> _DIRECTIONS FOR THIS TASK_
Repeat the data that follows verbatim. Images are not part of the copy.

-------- DATASET EXTRACT

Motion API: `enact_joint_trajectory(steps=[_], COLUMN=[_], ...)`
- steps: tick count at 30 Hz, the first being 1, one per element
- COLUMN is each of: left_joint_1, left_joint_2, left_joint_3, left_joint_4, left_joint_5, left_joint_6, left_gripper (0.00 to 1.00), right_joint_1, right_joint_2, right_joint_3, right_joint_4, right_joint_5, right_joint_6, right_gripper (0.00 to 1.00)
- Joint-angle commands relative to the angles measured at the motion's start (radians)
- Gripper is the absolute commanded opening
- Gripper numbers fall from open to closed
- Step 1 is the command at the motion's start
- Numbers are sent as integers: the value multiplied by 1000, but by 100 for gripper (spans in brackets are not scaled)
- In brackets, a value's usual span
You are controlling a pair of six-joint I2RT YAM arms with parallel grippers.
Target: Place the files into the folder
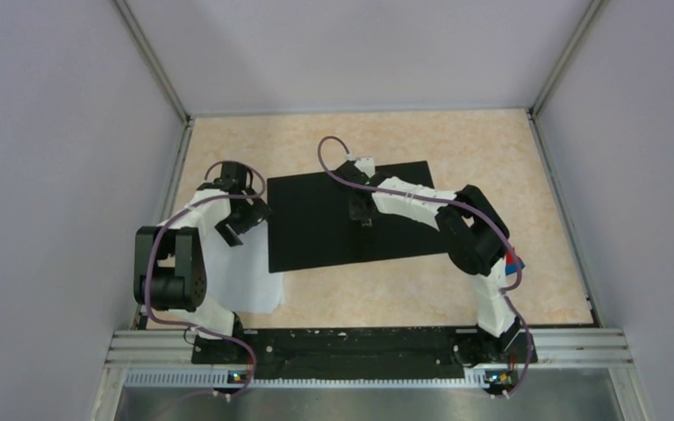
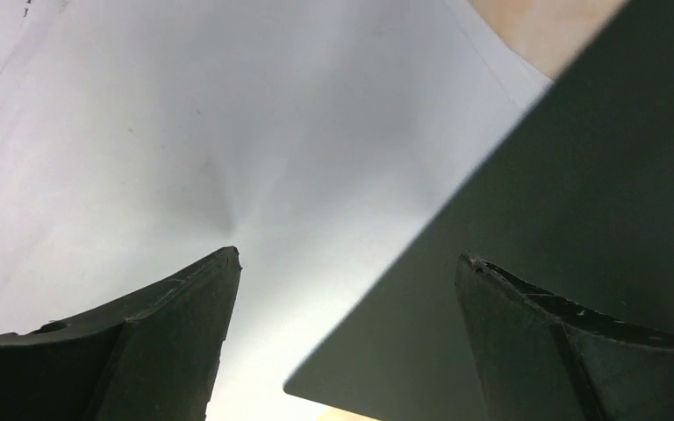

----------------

> _EXERCISE OUTPUT_
Motion API: `enact_joint_trajectory(steps=[_], COLUMN=[_], ...)`
- steps: tick count at 30 Hz, the first being 1, one per element
- COLUMN is each of: left_joint_1, left_joint_2, left_joint_3, left_joint_4, left_joint_5, left_joint_6, left_gripper (0.00 to 1.00), right_joint_1, right_joint_2, right_joint_3, right_joint_4, right_joint_5, right_joint_6, right_gripper (0.00 to 1.00)
- Joint-angle commands relative to the angles measured at the motion's start (radians)
- Gripper is the absolute commanded opening
- Gripper numbers fall from open to closed
- Step 1 is the command at the motion's start
- Numbers are sent as integers: the value multiplied by 1000, but by 100 for gripper (spans in brackets are not scaled)
- In brackets, a value's usual span
You are controlling a pair of six-joint I2RT YAM arms with parallel grippers.
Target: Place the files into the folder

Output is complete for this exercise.